INSTRUCTIONS FOR THE TASK:
What is needed here is a word-for-word copy of all the entries below.
══════════
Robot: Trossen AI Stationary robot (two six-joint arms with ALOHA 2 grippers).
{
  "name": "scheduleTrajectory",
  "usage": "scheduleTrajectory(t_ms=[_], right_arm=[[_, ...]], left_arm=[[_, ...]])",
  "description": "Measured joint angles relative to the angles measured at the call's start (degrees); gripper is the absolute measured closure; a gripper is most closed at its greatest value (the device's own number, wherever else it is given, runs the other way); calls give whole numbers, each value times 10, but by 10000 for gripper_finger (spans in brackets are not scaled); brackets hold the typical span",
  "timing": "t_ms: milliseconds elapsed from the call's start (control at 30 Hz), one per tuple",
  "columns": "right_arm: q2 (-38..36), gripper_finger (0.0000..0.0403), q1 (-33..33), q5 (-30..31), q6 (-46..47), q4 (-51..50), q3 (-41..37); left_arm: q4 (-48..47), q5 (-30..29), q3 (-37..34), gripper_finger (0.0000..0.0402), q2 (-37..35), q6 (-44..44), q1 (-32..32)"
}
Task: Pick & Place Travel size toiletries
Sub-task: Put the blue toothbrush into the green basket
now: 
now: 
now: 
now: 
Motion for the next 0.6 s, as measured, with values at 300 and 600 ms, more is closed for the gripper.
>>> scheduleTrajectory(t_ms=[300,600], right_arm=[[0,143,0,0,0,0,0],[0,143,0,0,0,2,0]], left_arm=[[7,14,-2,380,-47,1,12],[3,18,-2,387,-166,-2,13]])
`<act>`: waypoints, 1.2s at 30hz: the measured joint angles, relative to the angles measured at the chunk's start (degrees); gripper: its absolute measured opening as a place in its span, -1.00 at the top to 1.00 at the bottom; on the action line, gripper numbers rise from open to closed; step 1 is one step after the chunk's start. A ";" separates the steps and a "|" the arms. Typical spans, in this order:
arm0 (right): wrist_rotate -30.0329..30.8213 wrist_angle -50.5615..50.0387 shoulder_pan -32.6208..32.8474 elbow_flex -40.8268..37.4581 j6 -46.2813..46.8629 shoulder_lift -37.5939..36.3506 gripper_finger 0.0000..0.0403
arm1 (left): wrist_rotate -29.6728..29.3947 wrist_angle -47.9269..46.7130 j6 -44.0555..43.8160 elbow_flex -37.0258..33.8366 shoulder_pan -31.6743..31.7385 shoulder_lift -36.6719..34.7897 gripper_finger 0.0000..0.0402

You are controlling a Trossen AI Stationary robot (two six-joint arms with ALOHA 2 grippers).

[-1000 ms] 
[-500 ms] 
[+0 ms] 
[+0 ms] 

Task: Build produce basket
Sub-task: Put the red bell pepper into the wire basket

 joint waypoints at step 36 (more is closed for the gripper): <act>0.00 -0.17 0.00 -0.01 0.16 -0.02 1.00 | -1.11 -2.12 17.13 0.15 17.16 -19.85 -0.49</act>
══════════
EXERCISE RESPONSE:
Robot: Trossen AI Stationary robot (two six-joint arms with ALOHA 2 grippers).
{
  "name": "scheduleTrajectory",
  "usage": "scheduleTrajectory(t_ms=[_], right_arm=[[_, ...]], left_arm=[[_, ...]])",
  "description": "Measured joint angles relative to the angles measured at the call's start (degrees); gripper is the absolute measured closure; a gripper is most closed at its greatest value (the device's own number, wherever else it is given, runs the other way); calls give whole numbers, each value times 10, but by 10000 for gripper_finger (spans in brackets are not scaled); brackets hold the typical span",
  "timing": "t_ms: milliseconds elapsed from the call's start (control at 30 Hz), one per tuple",
  "columns": "right_arm: q2 (-38..36), gripper_finger (0.0000..0.0403), q1 (-33..33), q5 (-30..31), q6 (-46..47), q4 (-51..50), q3 (-41..37); left_arm: q4 (-48..47), q5 (-30..29), q3 (-37..34), gripper_finger (0.0000..0.0402), q2 (-37..35), q6 (-44..44), q1 (-32..32)"
}
Task: Pick & Place Travel size toiletries
Sub-task: Put the blue toothbrush into the green basket
now: 
now: 
now: 
now: 
Motion for the next 0.6 s, as measured, with values at 300 and 600 ms, more is closed for the gripper.
>>> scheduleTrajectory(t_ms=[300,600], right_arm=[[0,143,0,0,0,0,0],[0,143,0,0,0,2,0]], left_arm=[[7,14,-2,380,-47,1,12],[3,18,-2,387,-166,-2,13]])
`<act>`: waypoints, 1.2s at 30hz: the measured joint angles, relative to the angles measured at the chunk's start (degrees); gripper: its absolute measured opening as a place in its span, -1.00 at the top to 1.00 at the bottom; on the action line, gripper numbers rise from open to closed; step 1 is one step after the chunk's start. A ";" separates the steps and a "|" the arms. Typical spans, in this order:
arm0 (right): wrist_rotate -30.0329..30.8213 wrist_angle -50.5615..50.0387 shoulder_pan -32.6208..32.8474 elbow_flex -40.8268..37.4581 j6 -46.2813..46.8629 shoulder_lift -37.5939..36.3506 gripper_finger 0.0000..0.0403
arm1 (left): wrist_rotate -29.6728..29.3947 wrist_angle -47.9269..46.7130 j6 -44.0555..43.8160 elbow_flex -37.0258..33.8366 shoulder_pan -31.6743..31.7385 shoulder_lift -36.6719..34.7897 gripper_finger 0.0000..0.0402

You are controlling a Trossen AI Stationary robot (two six-joint arms with ALOHA 2 grippers).

[-1000 ms] 
[-500 ms] 
[+0 ms] 
[+0 ms] 

Task: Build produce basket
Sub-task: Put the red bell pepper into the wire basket

 joint waypoints at step 36 (more is closed for the gripper): <act>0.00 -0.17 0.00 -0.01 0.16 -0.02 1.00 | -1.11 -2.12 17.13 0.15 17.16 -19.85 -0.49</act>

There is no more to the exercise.